Read - scalability was not a good option either, as we are massaging so much data that we had big issues with just having the Slaves keep up with the master. Schema changes, as we developed our application, was also difficult.

What we ended up doing was a redesign of a lot of things, ending up with something that could use a KVS, as these are easier to scale, using sharding. This had some negative implication too, like it was no longer possible to go into MySQL and issue a query for data just like that. And no, using the mongo shell for this, as not only were we now using MongoDB, we had data spread over several MongoDB stores. On the good side though, things was not much more performant and easier to scale, write scalability with MongoDB is good and easy to use and configure. Which is not to say that MongoDB solves all problems in the world.

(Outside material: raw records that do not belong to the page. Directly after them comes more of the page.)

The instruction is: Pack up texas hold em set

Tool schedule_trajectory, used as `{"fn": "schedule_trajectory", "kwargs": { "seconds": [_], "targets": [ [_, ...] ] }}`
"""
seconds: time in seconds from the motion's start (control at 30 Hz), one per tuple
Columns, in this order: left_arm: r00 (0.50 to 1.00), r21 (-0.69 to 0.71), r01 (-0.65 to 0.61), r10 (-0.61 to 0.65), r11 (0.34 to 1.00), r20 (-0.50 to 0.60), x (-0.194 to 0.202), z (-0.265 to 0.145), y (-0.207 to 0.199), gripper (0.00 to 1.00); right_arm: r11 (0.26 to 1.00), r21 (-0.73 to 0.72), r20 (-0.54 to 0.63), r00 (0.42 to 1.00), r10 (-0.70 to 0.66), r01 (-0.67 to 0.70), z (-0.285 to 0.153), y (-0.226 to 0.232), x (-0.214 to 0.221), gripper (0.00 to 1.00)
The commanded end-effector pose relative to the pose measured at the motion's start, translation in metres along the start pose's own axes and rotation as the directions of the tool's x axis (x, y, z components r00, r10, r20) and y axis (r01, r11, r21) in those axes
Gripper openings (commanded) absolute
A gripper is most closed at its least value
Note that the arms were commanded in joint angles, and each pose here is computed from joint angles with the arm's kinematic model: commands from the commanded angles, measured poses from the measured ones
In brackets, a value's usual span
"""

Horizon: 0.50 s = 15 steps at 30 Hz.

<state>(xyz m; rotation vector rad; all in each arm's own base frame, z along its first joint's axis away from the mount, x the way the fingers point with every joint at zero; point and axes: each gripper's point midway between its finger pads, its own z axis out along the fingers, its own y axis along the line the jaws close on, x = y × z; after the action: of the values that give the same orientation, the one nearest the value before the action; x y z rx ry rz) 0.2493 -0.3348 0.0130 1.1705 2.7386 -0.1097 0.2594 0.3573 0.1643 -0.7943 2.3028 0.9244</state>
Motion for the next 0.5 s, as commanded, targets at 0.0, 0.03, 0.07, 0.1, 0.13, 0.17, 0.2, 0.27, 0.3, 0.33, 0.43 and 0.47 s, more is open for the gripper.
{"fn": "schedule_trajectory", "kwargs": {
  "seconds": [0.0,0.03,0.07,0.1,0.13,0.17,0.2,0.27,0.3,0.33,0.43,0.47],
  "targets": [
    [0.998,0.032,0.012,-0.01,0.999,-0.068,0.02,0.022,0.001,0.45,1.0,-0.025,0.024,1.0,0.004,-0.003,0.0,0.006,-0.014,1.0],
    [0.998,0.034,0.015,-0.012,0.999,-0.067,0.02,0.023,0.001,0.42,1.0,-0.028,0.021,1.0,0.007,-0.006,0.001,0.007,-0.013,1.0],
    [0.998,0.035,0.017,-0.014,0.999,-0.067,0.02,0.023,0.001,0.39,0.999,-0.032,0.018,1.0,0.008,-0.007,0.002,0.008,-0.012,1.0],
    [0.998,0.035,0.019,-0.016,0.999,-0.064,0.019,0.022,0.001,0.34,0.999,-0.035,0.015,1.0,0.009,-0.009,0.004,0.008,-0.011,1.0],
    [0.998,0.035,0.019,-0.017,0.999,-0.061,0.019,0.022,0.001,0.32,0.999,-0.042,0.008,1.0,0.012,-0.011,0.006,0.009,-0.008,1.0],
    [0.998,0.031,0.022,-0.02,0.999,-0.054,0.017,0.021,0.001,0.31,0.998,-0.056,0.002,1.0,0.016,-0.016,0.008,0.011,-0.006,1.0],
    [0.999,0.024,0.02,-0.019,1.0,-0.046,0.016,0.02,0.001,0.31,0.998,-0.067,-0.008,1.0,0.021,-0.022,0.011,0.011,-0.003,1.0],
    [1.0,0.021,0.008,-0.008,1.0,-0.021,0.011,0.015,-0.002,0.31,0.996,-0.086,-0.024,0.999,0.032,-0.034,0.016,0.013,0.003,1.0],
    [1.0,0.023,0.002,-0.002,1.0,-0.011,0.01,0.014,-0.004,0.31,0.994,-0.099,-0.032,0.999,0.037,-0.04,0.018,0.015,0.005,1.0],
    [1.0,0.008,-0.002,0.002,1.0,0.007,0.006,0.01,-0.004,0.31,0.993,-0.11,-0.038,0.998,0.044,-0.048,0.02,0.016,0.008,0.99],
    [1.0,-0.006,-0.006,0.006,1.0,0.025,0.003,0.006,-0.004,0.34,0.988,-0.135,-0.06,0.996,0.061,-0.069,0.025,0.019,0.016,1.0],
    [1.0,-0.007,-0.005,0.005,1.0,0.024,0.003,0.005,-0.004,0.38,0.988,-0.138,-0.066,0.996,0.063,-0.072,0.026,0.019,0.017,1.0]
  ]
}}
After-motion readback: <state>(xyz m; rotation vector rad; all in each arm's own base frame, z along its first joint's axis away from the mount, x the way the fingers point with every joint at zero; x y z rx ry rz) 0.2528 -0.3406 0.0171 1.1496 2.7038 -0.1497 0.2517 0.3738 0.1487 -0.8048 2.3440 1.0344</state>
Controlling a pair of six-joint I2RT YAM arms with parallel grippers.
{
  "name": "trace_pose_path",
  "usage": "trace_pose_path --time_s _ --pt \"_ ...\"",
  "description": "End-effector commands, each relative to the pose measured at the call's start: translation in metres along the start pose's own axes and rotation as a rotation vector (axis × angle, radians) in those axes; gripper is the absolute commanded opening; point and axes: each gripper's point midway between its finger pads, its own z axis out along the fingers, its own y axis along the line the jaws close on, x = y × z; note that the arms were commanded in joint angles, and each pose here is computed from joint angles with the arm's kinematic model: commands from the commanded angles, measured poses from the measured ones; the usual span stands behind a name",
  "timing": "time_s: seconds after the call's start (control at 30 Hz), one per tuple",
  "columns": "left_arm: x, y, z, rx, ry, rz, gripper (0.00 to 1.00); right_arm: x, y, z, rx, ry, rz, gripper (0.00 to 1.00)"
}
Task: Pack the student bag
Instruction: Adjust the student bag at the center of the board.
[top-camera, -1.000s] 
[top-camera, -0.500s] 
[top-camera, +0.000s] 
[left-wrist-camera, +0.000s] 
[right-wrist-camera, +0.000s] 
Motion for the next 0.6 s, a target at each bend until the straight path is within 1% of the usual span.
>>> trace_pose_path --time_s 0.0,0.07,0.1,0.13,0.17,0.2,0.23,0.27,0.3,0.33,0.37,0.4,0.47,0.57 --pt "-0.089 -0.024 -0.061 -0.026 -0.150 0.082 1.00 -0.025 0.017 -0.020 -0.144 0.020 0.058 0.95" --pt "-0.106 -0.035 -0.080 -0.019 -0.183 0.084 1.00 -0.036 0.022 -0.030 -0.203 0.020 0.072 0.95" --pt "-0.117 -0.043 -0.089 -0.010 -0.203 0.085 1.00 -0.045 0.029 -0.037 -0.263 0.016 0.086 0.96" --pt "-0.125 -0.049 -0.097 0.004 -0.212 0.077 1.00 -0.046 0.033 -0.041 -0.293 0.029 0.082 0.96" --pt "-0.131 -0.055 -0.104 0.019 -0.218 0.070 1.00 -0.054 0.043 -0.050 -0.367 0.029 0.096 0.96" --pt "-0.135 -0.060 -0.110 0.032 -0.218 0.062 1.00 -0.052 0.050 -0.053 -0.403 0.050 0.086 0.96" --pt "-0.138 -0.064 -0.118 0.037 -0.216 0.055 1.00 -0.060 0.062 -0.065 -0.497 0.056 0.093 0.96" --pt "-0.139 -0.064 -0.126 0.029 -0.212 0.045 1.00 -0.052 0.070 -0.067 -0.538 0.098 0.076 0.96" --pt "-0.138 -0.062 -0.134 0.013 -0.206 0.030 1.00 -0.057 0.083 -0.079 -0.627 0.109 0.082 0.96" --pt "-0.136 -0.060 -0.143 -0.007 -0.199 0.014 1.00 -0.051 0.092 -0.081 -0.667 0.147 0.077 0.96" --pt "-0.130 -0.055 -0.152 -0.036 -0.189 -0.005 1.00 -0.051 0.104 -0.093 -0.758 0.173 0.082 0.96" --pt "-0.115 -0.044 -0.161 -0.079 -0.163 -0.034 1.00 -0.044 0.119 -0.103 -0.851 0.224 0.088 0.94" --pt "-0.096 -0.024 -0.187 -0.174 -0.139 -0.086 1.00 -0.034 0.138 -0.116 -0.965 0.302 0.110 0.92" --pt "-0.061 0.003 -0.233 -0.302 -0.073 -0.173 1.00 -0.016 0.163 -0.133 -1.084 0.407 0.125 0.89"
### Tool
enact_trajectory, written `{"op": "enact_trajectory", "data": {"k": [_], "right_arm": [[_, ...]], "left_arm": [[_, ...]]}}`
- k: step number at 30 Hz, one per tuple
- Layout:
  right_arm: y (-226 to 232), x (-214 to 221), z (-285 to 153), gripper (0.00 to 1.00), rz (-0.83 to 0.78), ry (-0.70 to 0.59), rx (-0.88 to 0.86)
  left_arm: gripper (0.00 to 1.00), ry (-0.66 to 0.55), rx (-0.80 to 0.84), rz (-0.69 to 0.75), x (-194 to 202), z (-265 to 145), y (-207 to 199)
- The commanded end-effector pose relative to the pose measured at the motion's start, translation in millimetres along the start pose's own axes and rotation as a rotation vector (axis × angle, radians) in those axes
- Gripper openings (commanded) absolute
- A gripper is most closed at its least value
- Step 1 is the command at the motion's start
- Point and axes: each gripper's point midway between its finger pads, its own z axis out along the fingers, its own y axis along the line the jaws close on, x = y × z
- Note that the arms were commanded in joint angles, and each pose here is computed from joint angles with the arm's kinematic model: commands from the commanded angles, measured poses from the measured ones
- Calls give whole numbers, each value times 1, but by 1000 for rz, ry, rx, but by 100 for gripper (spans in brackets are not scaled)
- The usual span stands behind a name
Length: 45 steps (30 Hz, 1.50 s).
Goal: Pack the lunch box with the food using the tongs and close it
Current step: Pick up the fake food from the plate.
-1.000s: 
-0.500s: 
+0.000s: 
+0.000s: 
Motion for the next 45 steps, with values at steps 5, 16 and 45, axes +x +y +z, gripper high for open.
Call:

So, having implemented MongoDB and having gotten used to it and even starting to like it a fair bit, I also started seeing some other things. Like, Why can't MySQL be used for this? I mean MySQL is a bit more mature than MongoDB and should be better at handling, say disk-IO. On the other hand, MongoDB is newer. One thing I already knew was that MongoDB really needs to be in-memory to a large extent, when it hits the disk, performance goes downhill fast, so here MySQL is better. But when we DO have enough RAM (and as we use several MongoDB datastores for different purposes, and we are on Amazon, where you can get respectable amounts of RAM, this is usually the case) what happens? If I let MySQL use RAM it can get so I don't get any disk-IO for reads at all, will it be as fast as MongoDB? Or maybe even faster.
And among the MySQL Storage Engines, the one mostly targeted as a Key Value Store is NDB? How's that going to work.

 

Test environment

So, to test all this, but to make sure I wasn't affected by Amazons ups-and-downs, I pulled one of our MongoDB datastores, some 105.000.000 rows of real world data. Initially, my plan was to use the full MongoDB datastore, but I had to exclude some fields as these were VARCHAR and putting them on Disk with NDB was causing just too much disk-I/O, as NDB stores disk data as fixed length (so a UTF-8 VARCHAR(256) field occupies some 768 bytes). I ended up with a table schema like this:
CREATE TABLE `keyvalue` (
  `id` bigint(20) NOT NULL,
  `value1` int(11) DEFAULT NULL,
  `value2` double DEFAULT NULL,
  PRIMARY KEY (`id`)
)
In the case of MongoDB, the id column was used as _id, which is MongoDBs way of saying "PRIMARY KEY".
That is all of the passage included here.